Hilltop’s leasing office staff offered to relocate the housemates to another unit – one Stevens later found out had recently been repaired because it flooded out. She said a maintenance worker helped her move her mattress, and she slept alone that first night back.
“We literally just got relocated from one water-damage unit to another. So that’s what irritated me,” she said. “‘This is the best you guys can do? Can we get, like, a non-water-damage unit?'”
Stevens said looking back, she thinks Hilltop staff should have relocated her and her housemates immediately so as to not expose them to the potentially harmful sewage-damaged unit.
“It didn’t have to be this bad,” she said. “I just hope Hilltop is held accountable.”
Stevens said she and her four housemates paid nearly $5,000 a month in rent for their two-bedroom unit.
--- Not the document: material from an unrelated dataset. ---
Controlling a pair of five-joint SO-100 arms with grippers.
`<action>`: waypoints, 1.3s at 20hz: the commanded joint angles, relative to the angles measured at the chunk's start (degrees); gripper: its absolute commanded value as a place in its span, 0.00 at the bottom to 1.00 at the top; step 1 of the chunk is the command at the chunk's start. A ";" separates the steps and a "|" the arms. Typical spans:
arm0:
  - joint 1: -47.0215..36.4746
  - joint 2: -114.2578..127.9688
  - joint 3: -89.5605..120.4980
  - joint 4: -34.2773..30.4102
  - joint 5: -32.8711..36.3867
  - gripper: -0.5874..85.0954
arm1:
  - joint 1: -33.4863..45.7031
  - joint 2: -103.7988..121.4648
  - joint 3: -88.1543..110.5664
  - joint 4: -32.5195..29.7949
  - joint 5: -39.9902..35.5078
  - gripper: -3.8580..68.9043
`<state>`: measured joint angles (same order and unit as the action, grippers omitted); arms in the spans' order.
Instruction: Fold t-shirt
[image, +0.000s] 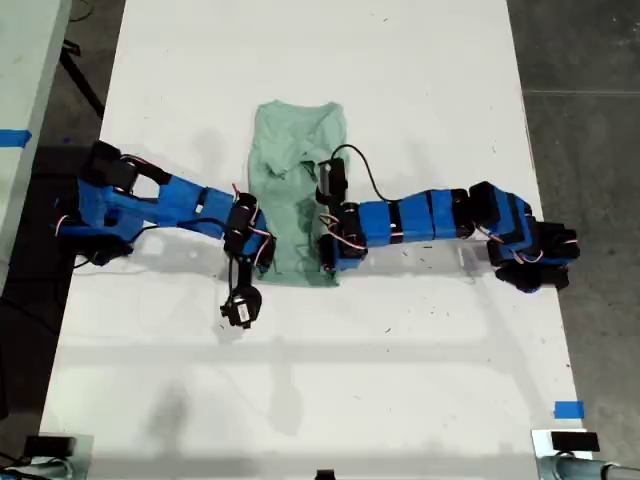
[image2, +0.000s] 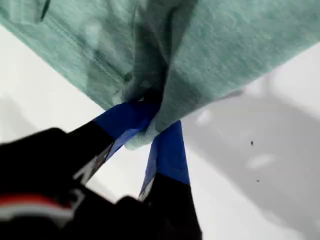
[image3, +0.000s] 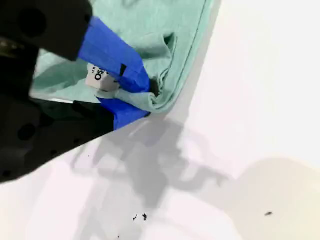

The building’s website shows a range of options, including other two-bedrooms for $1,899.
Attorney Jonathan Bornstein said that Hilltop had sufficient time to complete the repairs before the students returned from their break. He feels that was Greystar and Hilltop’s most egregious failure.
“The owner of the property should be upset with the property manager for not addressing that issue,” he said. “Because it becomes a much bigger problem, more expensive problem, and actually decreases the value of the entire investment.”

FOR THE RECORD: This story was updated to reflect what information Jonathan Bornstein received from University of California about ownership of Hilltop.